Every line containing "frame" should be identified and copied from the data below.

★ ★ ★ ★

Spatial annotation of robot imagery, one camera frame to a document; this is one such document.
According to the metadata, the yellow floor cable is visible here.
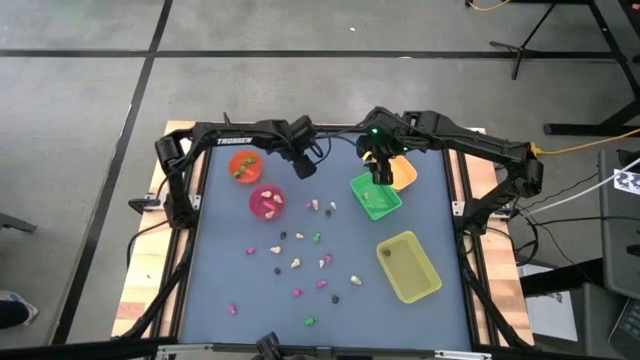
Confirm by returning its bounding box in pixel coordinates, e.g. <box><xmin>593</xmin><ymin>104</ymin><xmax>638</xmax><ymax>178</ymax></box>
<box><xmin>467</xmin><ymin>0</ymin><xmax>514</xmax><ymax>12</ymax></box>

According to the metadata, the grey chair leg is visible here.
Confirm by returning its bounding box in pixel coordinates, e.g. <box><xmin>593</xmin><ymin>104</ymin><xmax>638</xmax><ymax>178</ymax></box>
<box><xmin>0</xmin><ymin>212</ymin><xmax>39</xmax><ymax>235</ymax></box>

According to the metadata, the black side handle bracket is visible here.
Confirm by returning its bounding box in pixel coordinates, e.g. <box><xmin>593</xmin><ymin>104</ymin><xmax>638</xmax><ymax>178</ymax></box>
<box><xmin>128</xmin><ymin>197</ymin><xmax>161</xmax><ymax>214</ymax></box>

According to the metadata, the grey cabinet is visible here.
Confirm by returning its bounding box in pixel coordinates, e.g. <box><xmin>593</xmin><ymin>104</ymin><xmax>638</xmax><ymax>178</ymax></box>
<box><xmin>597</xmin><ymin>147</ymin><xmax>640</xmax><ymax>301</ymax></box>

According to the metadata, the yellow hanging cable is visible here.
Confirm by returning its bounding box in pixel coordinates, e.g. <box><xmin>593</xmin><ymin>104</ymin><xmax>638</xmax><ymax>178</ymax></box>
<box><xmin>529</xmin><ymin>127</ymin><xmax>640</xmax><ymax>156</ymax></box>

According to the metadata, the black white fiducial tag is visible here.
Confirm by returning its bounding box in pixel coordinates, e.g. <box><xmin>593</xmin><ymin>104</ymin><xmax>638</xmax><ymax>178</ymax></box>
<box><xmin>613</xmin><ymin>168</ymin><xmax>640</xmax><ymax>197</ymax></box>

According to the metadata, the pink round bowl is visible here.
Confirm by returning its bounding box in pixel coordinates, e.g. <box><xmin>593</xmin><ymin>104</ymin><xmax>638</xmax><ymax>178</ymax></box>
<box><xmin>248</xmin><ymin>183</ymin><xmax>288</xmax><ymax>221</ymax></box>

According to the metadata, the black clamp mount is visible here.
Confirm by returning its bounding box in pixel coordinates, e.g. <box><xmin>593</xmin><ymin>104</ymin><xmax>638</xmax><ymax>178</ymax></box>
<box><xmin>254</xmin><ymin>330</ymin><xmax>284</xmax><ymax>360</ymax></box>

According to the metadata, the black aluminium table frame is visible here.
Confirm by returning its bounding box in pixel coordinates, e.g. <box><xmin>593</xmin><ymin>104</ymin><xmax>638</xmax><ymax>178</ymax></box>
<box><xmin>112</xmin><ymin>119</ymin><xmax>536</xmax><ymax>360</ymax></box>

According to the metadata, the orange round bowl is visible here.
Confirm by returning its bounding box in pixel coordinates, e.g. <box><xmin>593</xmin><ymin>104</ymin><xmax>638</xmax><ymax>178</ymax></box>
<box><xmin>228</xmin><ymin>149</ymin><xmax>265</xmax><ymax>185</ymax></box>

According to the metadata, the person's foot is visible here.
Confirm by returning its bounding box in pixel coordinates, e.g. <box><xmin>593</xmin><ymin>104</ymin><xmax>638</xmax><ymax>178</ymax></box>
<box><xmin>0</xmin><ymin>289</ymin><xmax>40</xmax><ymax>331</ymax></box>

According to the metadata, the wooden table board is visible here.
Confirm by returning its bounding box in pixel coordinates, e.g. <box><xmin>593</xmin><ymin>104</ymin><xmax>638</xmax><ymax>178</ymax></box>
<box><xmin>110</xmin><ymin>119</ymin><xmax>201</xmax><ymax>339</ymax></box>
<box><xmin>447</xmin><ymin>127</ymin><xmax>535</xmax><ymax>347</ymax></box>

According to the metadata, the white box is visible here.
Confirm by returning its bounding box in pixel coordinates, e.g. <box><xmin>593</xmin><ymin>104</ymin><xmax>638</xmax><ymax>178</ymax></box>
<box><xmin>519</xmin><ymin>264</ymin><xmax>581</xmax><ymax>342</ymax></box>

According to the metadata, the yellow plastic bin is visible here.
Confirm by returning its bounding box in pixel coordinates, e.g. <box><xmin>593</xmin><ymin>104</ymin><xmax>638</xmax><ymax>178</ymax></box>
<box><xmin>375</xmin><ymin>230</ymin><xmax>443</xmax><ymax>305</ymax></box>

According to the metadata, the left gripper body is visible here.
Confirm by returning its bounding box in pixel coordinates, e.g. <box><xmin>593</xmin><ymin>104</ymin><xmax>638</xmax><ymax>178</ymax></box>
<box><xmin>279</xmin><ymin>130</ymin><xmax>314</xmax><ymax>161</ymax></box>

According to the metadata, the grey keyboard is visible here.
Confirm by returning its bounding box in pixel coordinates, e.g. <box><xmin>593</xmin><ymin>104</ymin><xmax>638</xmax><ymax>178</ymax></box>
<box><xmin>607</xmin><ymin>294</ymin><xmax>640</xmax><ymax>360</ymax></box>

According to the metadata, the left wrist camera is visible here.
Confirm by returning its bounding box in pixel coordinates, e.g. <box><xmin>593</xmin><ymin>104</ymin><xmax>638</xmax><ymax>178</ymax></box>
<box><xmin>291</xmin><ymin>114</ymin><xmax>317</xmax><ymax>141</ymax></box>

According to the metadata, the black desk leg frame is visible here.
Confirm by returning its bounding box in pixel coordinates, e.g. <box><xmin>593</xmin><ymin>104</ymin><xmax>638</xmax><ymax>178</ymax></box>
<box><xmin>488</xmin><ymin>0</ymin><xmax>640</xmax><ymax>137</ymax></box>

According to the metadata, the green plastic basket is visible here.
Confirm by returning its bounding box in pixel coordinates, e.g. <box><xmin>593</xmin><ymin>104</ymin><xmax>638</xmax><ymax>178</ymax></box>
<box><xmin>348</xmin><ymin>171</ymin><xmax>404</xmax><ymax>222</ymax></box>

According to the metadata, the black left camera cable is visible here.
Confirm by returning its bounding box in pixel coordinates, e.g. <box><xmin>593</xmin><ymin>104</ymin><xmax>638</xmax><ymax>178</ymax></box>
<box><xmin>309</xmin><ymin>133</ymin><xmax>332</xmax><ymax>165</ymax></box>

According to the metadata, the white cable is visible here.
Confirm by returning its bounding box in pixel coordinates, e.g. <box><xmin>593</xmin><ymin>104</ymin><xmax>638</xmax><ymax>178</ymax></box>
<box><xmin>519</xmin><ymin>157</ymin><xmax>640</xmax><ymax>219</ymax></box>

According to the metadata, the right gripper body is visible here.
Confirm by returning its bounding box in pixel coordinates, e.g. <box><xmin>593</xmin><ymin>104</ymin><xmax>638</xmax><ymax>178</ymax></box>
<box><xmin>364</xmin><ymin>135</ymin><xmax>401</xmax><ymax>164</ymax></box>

★ ★ ★ ★

(Response box):
Spatial annotation of robot imagery, one camera frame to a document; this is one such document.
According to the metadata, the black aluminium table frame is visible here.
According to the metadata, the black desk leg frame is visible here.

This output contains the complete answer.